# TASK DETAILS:
Your copy of the data should leave out the images and match everything else exactly.

# SUPPLIED MATERIAL:

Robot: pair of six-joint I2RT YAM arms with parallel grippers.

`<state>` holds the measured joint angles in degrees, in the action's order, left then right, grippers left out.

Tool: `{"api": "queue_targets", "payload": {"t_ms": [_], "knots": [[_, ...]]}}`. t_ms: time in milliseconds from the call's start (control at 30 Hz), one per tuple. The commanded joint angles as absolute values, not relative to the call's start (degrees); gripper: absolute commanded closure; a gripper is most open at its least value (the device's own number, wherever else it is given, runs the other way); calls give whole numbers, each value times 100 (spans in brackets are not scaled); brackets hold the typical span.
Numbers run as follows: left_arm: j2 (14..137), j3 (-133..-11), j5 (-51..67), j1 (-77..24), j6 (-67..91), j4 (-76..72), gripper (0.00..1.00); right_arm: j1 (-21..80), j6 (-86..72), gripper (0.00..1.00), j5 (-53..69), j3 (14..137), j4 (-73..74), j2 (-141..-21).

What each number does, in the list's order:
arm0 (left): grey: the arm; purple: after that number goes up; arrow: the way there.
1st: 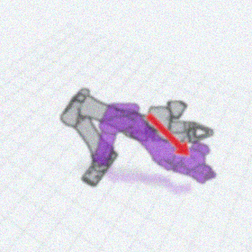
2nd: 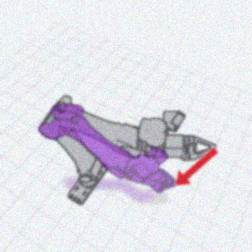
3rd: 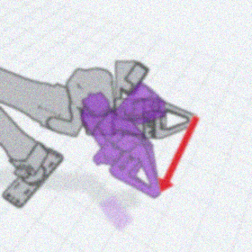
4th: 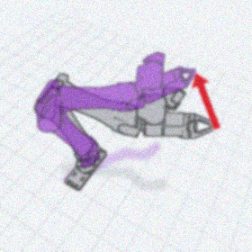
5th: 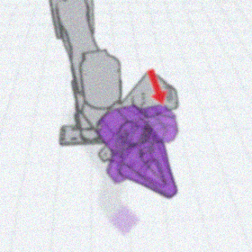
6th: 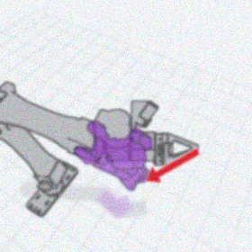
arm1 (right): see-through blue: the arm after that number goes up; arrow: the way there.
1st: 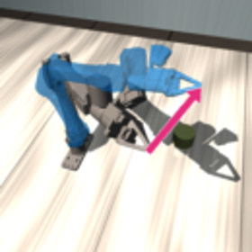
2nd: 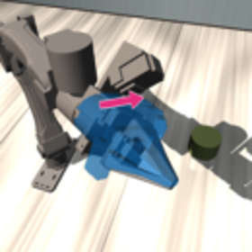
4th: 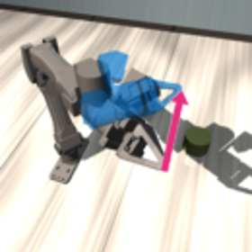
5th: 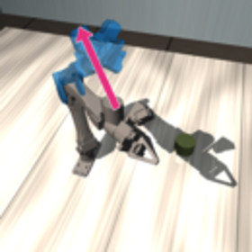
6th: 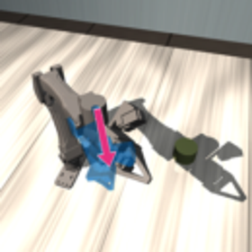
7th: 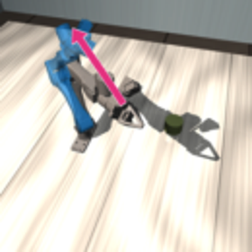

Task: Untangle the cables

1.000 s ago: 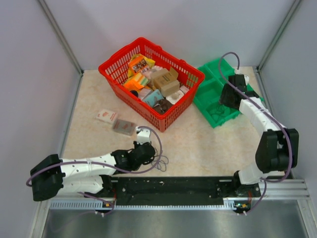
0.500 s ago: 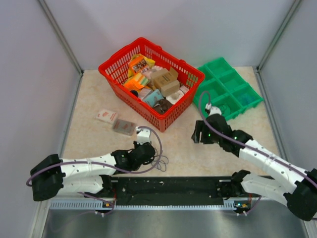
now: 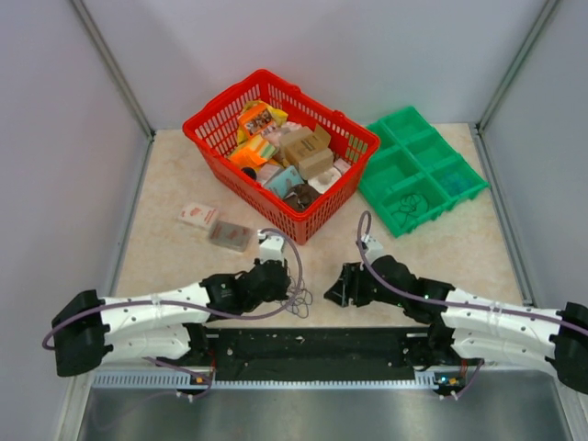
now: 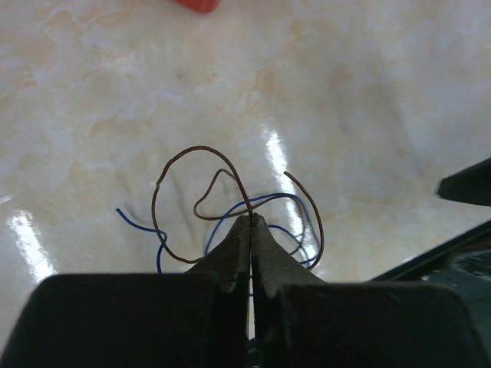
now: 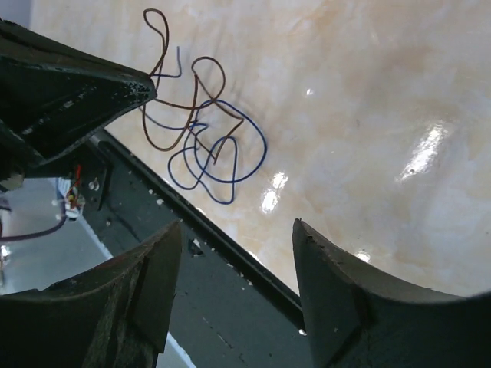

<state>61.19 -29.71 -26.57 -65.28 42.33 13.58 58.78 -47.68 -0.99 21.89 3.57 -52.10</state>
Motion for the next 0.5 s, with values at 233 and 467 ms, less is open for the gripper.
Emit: {"api": "queue_targets", "payload": {"t_ms": [233, 467], "knots": [[4404, -3207, -1661, -6504, 4431, 607, 100, 5915, -4272, 41, 982, 1327, -2063, -5079], [3973, -3866, -1091, -6504, 3701, 167, 100, 5924, -4280, 36, 915, 1275, -2872, -5283]]}}
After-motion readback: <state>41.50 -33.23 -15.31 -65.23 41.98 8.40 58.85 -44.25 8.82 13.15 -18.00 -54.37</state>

# TASK ANSWER:
Robot: pair of six-joint I2RT YAM arms with parallel grippers.

`<state>` holds the measured joint angles in degrees, in the action's order, left then right, grippers left out.

Tool: `{"api": "queue_targets", "payload": {"t_ms": [_], "knots": [[_, ...]]}}`. t_ms: time in milliseconds from the call's start (control at 30 Hz), one per tuple. The commanded joint angles as absolute values, not relative to the call's start (degrees); gripper: absolute commanded closure; a gripper is most open at its least value (the device's own number, wherever else it is given, runs the other way); calls give whole numbers, each value times 100 (spans in brackets are not scaled); brackets hold the typical span.
Numbers run as follows: left_arm: j2 (14..137), j3 (-133..-11), j5 (-51..67), j1 (-77..24), j6 (-67..91), j4 (-76..72), gripper (0.00..1.00); right_arm: j1 (-21..80), j6 (-86..72), gripper (0.00..1.00), j5 (-53..69), j3 (14..137), j4 (-73..74), j2 (-141..-21).

What each number does, in the list's order:
arm0 (left): grey: the arm; purple: after that number goes up; arrow: the way there.
1st: 
2nd: 
3rd: 
4th: 
5th: 
6th: 
arm1 (right): see-through blue: the arm after that number goes up; arrow: the way there.
1st: 
2nd: 
4th: 
5th: 
6th: 
7th: 

Task: Untangle the cables

1.000 s ago: 
0.500 s ago: 
now: 
now: 
now: 

<state>61.19 -29.71 -26.57 -65.28 42.33 13.58 58.78 -47.68 -0.99 21.89 3.57 -52.10</state>
Motion for the next 0.5 s, with values at 233 and 467 ms, less is open for the gripper.
Emit: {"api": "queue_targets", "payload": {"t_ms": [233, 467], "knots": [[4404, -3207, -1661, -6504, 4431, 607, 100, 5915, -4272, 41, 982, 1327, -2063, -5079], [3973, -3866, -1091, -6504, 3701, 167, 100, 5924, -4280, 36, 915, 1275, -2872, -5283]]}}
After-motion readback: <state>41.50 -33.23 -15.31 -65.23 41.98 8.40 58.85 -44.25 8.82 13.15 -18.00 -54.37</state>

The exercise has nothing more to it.